— Aim of the exercise —
In the copy, keep the lines from the first line of the material below through the line containing "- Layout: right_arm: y" exactly as they are, and include no pictures.
┄┄┄┄┄┄┄┄┄┄┄┄┄┄┄┄┄┄┄┄
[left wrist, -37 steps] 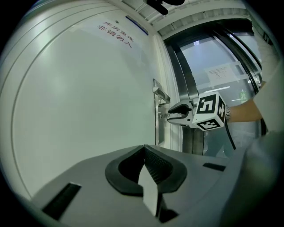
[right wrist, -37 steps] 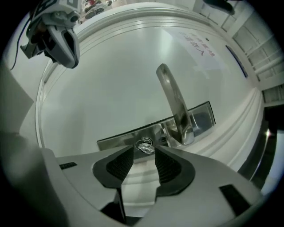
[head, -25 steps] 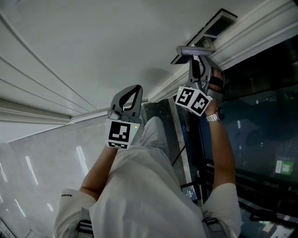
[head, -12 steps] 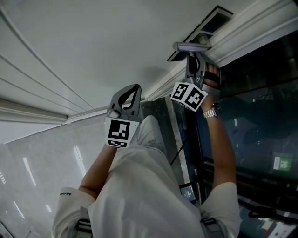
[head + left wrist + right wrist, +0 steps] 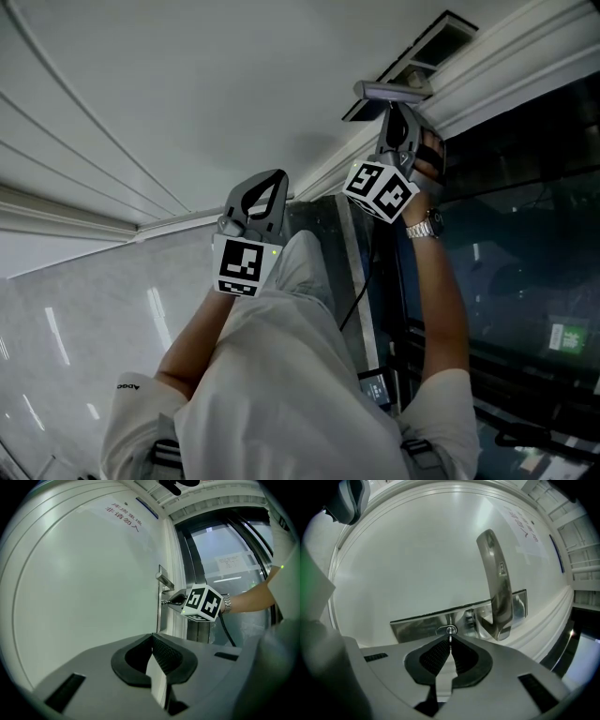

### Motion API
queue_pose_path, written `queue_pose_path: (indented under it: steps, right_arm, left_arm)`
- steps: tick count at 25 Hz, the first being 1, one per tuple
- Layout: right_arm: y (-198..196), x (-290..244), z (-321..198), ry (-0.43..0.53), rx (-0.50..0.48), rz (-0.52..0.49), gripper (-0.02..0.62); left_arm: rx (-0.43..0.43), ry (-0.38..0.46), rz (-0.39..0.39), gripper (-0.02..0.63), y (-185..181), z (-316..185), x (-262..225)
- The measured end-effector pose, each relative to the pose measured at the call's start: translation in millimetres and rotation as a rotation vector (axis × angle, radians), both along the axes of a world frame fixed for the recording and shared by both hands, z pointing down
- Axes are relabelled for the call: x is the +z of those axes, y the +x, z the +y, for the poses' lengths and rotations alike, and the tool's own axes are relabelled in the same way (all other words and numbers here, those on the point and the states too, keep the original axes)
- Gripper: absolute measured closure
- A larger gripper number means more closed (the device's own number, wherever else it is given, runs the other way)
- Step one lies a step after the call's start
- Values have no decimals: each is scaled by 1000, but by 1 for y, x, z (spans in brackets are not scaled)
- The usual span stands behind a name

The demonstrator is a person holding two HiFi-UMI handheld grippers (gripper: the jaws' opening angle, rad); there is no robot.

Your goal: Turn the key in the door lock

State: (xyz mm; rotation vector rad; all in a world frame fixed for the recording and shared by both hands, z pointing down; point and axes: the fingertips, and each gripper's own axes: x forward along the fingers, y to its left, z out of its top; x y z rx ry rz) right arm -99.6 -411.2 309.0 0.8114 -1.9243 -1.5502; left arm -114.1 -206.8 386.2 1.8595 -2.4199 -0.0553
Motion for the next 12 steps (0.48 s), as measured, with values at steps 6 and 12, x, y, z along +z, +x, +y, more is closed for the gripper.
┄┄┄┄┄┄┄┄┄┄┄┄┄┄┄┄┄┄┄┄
— Result below —
[left wrist, -37 steps] 
[right wrist, -37 steps] 
[head, -25 steps] 
[head, -12 steps] 
[head + left wrist + right wrist, +0 steps] 

### Motion API
queue_pose_path, written `queue_pose_path: (indented under it: steps, right_arm, left_arm)`
- steps: tick count at 25 Hz, the first being 1, one per tuple
- Layout: right_arm: y (-198..196), x (-290..244), z (-321..198), ry (-0.43..0.53), rx (-0.50..0.48), rz (-0.52..0.49), gripper (-0.02..0.62); left_arm: rx (-0.43..0.43), ry (-0.38..0.46), rz (-0.39..0.39), gripper (-0.02..0.63), y (-185..181), z (-316..185), x (-262..225)

The output is complete.